Take the records below and retype them line by line, from the first line through the one containing "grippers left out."; stop there.

::::::::::

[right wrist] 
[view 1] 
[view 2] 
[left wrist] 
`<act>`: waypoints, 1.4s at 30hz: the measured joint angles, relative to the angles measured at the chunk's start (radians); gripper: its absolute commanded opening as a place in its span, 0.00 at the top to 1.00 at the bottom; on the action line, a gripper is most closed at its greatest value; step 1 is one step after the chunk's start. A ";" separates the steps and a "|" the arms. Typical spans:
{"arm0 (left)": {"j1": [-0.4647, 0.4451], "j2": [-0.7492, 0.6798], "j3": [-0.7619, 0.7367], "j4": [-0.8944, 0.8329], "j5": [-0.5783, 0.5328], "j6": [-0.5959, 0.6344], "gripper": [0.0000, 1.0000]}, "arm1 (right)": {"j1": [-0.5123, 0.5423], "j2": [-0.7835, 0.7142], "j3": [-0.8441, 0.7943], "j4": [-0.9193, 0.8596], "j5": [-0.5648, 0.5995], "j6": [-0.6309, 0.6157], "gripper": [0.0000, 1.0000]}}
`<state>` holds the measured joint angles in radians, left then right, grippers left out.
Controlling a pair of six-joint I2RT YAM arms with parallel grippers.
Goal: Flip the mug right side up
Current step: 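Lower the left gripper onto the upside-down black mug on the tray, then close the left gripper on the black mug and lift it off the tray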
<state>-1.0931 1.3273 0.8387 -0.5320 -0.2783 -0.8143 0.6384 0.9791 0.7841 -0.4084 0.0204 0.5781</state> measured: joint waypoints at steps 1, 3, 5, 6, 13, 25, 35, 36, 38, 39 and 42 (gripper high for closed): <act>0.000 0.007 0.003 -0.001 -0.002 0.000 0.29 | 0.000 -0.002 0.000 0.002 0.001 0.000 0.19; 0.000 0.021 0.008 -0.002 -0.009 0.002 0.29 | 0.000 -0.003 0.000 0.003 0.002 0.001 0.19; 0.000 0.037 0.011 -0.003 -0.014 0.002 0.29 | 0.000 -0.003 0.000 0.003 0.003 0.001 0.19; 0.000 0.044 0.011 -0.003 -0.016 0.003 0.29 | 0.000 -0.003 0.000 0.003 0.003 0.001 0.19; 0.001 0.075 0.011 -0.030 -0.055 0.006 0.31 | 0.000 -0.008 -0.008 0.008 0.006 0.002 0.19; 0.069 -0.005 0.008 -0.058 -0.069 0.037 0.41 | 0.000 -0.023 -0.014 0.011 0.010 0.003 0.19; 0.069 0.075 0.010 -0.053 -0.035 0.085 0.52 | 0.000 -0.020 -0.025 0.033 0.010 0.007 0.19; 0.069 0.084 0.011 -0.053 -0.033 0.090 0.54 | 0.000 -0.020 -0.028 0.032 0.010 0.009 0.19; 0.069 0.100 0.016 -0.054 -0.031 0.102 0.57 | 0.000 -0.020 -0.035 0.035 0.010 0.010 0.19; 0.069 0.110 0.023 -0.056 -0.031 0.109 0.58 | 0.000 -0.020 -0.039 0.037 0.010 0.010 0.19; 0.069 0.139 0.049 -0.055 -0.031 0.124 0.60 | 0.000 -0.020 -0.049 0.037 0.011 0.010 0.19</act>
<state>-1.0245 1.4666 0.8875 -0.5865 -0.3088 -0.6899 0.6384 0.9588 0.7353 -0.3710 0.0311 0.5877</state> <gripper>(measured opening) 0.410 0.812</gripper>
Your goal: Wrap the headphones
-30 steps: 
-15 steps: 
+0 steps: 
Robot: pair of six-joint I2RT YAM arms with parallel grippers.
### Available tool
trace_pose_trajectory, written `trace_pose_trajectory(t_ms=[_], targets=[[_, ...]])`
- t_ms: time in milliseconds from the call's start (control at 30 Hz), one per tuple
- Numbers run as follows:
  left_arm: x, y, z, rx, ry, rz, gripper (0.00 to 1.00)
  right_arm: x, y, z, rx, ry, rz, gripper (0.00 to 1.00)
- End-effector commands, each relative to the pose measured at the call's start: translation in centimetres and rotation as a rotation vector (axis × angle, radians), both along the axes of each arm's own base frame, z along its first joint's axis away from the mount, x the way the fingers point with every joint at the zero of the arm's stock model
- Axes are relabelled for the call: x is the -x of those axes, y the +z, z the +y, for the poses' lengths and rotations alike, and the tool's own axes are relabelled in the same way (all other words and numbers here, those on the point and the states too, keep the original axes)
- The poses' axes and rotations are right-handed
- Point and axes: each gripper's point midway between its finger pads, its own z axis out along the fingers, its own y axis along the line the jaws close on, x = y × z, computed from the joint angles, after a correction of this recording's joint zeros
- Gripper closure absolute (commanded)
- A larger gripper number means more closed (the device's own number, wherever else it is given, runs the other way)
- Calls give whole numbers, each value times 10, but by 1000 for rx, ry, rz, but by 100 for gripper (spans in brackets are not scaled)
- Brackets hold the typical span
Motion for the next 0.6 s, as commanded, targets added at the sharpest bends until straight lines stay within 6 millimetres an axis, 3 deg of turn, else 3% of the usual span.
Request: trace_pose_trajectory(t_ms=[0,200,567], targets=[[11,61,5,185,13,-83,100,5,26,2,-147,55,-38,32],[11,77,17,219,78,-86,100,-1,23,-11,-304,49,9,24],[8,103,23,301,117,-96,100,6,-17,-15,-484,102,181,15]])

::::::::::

[RESULT]
[right wrist] 
[view 1] 
[view 2] 
[left wrist] 
`<act>`: waypoints, 1.4s at 30hz: the measured joint angles, relative to the angles measured at the chunk's start (radians); gripper: its absolute commanded opening as a place in its span, 0.00 at the top to 1.00 at the bottom; on the action line, a gripper is most closed at its greatest value; step 1 is one step after the chunk's start. A ";" separates the steps and a "|" the arms. Typical spans:
{"arm0 (left)": {"j1": [-0.4647, 0.4451], "j2": [-0.7492, 0.6798], "j3": [-0.7619, 0.7367], "j4": [-0.8944, 0.8329], "j5": [-0.5783, 0.5328], "j6": [-0.5959, 0.6344], "gripper": [0.0000, 1.0000]}, "arm1 (right)": {"j1": [-0.5123, 0.5423], "j2": [-0.7835, 0.7142], "j3": [-0.8441, 0.7943], "j4": [-0.9193, 0.8596], "j5": [-0.5648, 0.5995], "j6": [-0.6309, 0.6157], "gripper": [0.0000, 1.0000]}}
`<state>` holds the measured joint angles in radians, left then right, grippers left out.

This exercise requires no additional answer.